Exercise
Your answer should contain only the lines from the top of the data below down through the one with "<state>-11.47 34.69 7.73", transcribed exactly and without pictures; please include nothing more.

Collected material
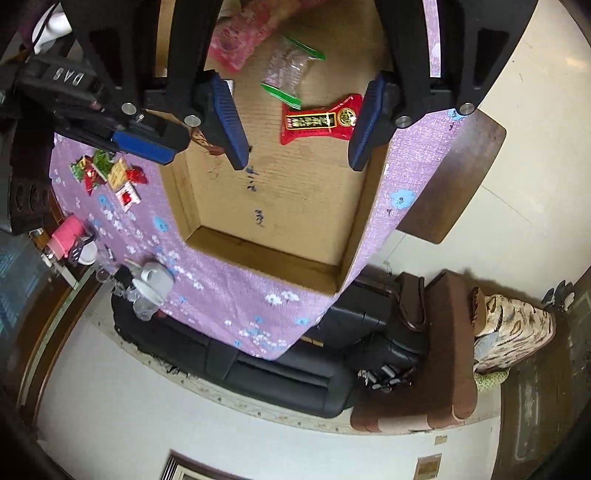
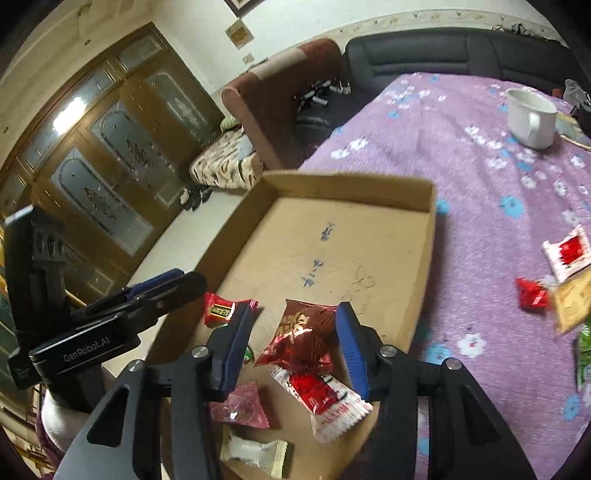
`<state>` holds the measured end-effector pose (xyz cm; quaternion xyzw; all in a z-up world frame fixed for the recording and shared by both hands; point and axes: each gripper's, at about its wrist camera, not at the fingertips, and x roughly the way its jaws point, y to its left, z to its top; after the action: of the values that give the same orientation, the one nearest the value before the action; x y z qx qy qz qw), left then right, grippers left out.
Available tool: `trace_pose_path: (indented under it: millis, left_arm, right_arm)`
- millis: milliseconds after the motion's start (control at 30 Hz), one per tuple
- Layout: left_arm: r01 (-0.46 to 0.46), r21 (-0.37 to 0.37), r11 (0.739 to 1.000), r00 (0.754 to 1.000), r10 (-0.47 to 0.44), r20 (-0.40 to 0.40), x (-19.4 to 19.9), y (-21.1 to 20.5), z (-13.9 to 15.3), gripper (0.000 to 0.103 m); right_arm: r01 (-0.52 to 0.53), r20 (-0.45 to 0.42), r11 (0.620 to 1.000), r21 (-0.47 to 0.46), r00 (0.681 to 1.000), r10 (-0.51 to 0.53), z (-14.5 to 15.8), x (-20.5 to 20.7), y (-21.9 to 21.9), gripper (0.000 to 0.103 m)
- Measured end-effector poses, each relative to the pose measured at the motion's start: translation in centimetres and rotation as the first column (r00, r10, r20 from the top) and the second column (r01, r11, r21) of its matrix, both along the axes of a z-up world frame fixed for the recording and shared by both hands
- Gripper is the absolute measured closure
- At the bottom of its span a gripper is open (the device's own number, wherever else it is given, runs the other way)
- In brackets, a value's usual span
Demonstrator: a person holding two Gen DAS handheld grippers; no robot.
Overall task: Organize snacks
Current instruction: 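Release both snacks into the cardboard tray, then grasp a red wrapped candy with the left gripper while the right grasps a green packet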
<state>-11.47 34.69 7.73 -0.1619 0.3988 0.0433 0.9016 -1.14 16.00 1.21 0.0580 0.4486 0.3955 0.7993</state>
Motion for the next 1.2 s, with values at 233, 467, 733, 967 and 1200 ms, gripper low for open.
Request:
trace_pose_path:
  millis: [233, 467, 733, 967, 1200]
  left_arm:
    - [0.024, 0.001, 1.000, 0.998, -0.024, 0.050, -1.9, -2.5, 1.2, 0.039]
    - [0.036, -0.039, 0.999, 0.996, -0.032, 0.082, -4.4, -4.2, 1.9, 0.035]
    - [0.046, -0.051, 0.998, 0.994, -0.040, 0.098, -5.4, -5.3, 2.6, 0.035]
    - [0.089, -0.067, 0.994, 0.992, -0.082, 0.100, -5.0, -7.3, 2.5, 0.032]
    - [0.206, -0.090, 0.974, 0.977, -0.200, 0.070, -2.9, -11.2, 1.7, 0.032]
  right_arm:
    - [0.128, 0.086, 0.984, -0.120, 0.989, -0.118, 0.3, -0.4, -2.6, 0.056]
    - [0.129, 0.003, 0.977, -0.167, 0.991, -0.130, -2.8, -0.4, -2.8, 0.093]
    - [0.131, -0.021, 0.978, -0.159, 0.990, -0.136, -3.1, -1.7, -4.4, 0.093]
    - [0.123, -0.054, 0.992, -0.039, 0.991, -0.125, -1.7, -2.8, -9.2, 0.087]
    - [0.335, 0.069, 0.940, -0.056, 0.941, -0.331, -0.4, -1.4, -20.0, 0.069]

Solution to the exercise
`<state>` holds the measured end-effector pose (xyz cm; quaternion xyzw; all in a z-up world frame fixed for the recording and shared by both hands; point and axes: each gripper's, at about its wrist camera, not at the fingertips, and x roughly the way its jaws point, y to its left, z to its top; after the action: of the values that give the same orientation, the one nearest the value before the action; x y z qx qy qz qw), left then right, grippers left out.
Available tool: `trace_pose_path: (indented under it: millis, left_arm, right_arm)`
- millis: milliseconds after the motion's start (control at 30 Hz), one per tuple
- Layout: left_arm: r01 (-0.46 to 0.46), r21 (-0.37 to 0.37), r11 (0.739 to 1.000), r00 (0.754 to 1.000), r10 (-0.47 to 0.44), r20 (-0.40 to 0.40), x (-19.4 to 19.9), y (-21.1 to 20.5), z (-13.9 to 15.3), gripper (0.000 to 0.103 m); right_arm: r01 (-0.52 to 0.53), r20 (-0.45 to 0.42), r11 (0.620 to 1.000), r21 (-0.47 to 0.46), r00 (0.681 to 1.000), r10 (-0.51 to 0.53), z (-14.5 to 15.8), x (-20.5 to 20.7), y (-21.9 to 21.9), gripper (0.000 to 0.103 m)
- Measured end-effector poses, each relative to the pose measured at the motion's start: translation in centimetres and rotation as the first column (r00, r10, r20 from the top) and the second column (r01, r11, r21) of its matrix, both along the axes of a z-up world frame fixed for the recording and shared by both hands
- Gripper is the absolute measured closure
- At the bottom of its span a gripper is open (the device's own number, wherever else it is given, runs the other way)
- In brackets, a value's usual span
Demonstrator: a person holding two Gen DAS handheld grippers; no robot.
Overall task: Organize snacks
Current instruction: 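Release both snacks into the cardboard tray, then grasp a red wrapped candy with the left gripper while the right grasps a green packet
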<state>-11.47 34.69 7.73 -0.1619 0.3988 0.0433 0.9016 -1.14 16.00 1.21 0.0580 0.4486 0.3955 0.7993</state>

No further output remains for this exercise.